Récits de vie de jeunes filles rurales dans l’Ouest ivoirien Les rapports de genre ont une histoire

Pages 126 à 128

Notes

  • [1]
    Venues des pays limitrophes ou d’autres terroirs de Côte d’Ivoire.
  • [2]
    Le titre de l’article en question étant « Les rapports entre les générations ont une histoire » (Chauveau, 2005).
  • [3]
    L’histoire exceptionnelle de cette femme devenue planteure a été relatée dans Adjamagbo (2012).
  • [4]
    Dans notre zone d’étude, selon une enquête sociodémographique réalisée en 1993, 20 % des femmes qui ont eu cinq enfants les ont eus avec au moins deux pères.
  • [5]
    Entretien réalisé avec Joséphine, le 15 mai 1995, village de B. (Sassandra).
  • [6]
    Idem.
  • [7]
    Entretien réalisé avec Aimée le 14 mai 1995, village de B. (Sassandra).
  • [8]
    Entretien réalisé avec Aimée, le 15 mai 1995, village de B. (Sassandra).
English version

1Les jeunes filles, dont il est fait trop rarement mention dans les études sur le monde rural, sont le fil conducteur de cet article. Un court aperçu d’histoires de vie de jeunes filles rurales dans l’ouest de la Côte d’Ivoire, collectées il y a vingt ans, conduit à mieux voir les déséquilibres des rapports de genre à l’intérieur même de la jeunesse.

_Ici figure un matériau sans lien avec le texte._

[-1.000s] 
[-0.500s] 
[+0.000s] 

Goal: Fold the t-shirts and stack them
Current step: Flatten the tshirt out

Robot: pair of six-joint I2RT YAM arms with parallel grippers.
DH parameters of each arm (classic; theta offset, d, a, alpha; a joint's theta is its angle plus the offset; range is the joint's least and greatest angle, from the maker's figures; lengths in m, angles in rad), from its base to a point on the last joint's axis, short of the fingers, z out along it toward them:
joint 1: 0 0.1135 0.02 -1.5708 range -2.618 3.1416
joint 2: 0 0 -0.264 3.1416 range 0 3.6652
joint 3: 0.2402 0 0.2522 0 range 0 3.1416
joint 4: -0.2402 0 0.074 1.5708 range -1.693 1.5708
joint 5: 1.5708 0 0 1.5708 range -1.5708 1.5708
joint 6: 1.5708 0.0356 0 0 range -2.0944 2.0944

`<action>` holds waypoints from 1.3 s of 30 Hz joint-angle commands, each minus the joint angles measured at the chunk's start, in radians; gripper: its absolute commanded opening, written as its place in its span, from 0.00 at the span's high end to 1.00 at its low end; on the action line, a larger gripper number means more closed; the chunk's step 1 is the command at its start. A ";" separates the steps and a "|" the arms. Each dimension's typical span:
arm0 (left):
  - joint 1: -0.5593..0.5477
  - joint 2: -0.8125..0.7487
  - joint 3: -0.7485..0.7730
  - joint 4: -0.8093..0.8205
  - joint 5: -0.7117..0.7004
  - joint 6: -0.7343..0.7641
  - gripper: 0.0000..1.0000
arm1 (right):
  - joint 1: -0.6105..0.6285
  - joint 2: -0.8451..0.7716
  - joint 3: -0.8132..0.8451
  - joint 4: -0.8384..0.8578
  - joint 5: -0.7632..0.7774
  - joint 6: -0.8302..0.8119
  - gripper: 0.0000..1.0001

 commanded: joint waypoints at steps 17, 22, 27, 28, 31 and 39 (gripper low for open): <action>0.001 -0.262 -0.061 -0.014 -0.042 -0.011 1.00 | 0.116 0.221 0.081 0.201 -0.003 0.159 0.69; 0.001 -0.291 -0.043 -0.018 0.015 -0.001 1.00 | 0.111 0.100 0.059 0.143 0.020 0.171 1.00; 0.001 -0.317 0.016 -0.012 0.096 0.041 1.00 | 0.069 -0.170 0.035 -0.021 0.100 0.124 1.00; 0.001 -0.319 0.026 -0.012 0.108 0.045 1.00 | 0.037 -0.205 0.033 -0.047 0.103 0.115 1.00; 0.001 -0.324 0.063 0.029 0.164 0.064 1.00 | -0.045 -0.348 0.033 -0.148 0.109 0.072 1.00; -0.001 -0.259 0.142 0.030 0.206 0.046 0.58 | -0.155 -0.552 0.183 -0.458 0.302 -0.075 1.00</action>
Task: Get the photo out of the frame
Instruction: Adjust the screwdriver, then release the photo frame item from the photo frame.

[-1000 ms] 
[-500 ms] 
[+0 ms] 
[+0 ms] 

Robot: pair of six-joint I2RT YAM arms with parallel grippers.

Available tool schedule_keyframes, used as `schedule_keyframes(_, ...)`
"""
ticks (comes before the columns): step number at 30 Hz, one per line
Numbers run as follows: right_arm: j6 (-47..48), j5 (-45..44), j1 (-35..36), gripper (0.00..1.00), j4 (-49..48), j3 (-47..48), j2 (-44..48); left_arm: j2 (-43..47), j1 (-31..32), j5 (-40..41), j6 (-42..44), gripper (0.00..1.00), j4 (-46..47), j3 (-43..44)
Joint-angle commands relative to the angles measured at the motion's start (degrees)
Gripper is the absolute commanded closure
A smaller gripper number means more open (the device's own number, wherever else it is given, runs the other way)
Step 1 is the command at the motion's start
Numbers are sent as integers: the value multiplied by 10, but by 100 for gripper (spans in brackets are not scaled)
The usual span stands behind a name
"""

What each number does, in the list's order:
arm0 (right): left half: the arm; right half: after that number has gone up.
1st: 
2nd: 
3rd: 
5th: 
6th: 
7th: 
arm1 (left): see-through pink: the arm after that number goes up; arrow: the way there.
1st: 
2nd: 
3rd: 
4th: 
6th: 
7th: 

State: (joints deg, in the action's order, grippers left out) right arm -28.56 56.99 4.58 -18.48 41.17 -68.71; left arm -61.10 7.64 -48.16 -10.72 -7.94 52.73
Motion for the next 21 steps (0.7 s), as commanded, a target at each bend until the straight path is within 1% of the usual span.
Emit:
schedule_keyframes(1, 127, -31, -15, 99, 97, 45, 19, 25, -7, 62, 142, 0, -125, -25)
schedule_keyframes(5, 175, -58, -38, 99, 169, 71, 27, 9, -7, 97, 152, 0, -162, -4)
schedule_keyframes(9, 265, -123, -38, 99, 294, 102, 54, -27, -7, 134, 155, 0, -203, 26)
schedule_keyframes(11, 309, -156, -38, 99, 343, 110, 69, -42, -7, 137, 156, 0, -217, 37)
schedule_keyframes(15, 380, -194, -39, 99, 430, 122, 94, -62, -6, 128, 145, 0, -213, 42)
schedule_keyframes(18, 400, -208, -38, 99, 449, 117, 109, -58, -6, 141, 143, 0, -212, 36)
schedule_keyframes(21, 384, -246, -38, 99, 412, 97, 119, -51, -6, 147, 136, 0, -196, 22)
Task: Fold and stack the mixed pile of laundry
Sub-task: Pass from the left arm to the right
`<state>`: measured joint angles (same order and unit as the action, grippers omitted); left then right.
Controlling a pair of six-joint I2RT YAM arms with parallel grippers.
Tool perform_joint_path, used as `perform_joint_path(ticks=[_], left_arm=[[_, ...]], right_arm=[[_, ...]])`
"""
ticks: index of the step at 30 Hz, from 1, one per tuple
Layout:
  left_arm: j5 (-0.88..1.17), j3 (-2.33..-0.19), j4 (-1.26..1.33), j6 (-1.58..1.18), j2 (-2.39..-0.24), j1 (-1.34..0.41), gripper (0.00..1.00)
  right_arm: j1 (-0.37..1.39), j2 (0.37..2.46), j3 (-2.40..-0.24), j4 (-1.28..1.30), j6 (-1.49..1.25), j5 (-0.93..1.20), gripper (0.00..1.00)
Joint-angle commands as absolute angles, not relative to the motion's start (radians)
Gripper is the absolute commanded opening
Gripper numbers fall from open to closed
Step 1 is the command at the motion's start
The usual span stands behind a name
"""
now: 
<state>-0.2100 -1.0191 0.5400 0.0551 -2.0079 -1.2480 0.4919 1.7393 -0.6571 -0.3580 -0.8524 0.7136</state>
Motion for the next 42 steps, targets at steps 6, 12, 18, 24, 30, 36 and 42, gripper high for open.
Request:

2Dans un numéro de la revue Afrique contemporaine publiée en 2005 sur la jeunesse rurale, l’anthropologue Jean-Pierre Chauveau décrivait les difficultés d’insertion des jeunes dans les systèmes socio-agraires et les tensions intra-familiales autour de la question du contrôle des moyens de production (Chauveau, 2005). Partant de l’exemple du sud-ouest de la Côte d’Ivoire, l’auteur mettait en exergue les frustrations d’une fraction significative de jeunes citadins de retour au village, après avoir échoué dans la recherche d’un emploi en ville. Par ailleurs, ces derniers se trouvaient, sur leur territoire d’origine, mis en concurrence dans l’accès aux terres et dans la valorisation de leur travail au sein de leur famille avec des populations considérées comme « étrangères [1] ». L’auteur analysait comment les défis de ces jeunes s’inscrivaient dans un long processus historique de mutations économiques, politiques et sociales. De plus, il montrait que ces enjeux dépassaient largement le cadre local, et participaient plutôt de dynamiques relevant de la société ivoirienne dans son ensemble. Jean-Pierre Chauveau invitait alors à considérer les situations des jeunes ruraux au prisme de ces mutations.

3Une autre région de l’ouest de la Côte d’Ivoire, celle de Sassandra, ultime front pionnier d’extension des cultures de café et de cacao du pays en proie à une crise foncière aiguë, a été étudiée lors d’un ancien terrain réalisé de 1994 à 1995 (Adjamagbo, 1998). Bien que le sujet ne portait pas spécifiquement sur les jeunes, je fus touchée par ceux que je rencontrais dans les villages d’étude et dont je récoltais alors tous les griefs. Tous exprimaient : la désillusion d’un séjour en ville qui n’a pas tenu ses promesses de réussite ; l’amertume ressentie au moment du retour au village face aux aînés peu prompts à leur céder une place dans l’économie locale ; les projets de mariage retardés par le manque d’autonomie ; leur maintien, au final, dans un statut frustrant de cadet social tenu à l’écart des décisions politiques.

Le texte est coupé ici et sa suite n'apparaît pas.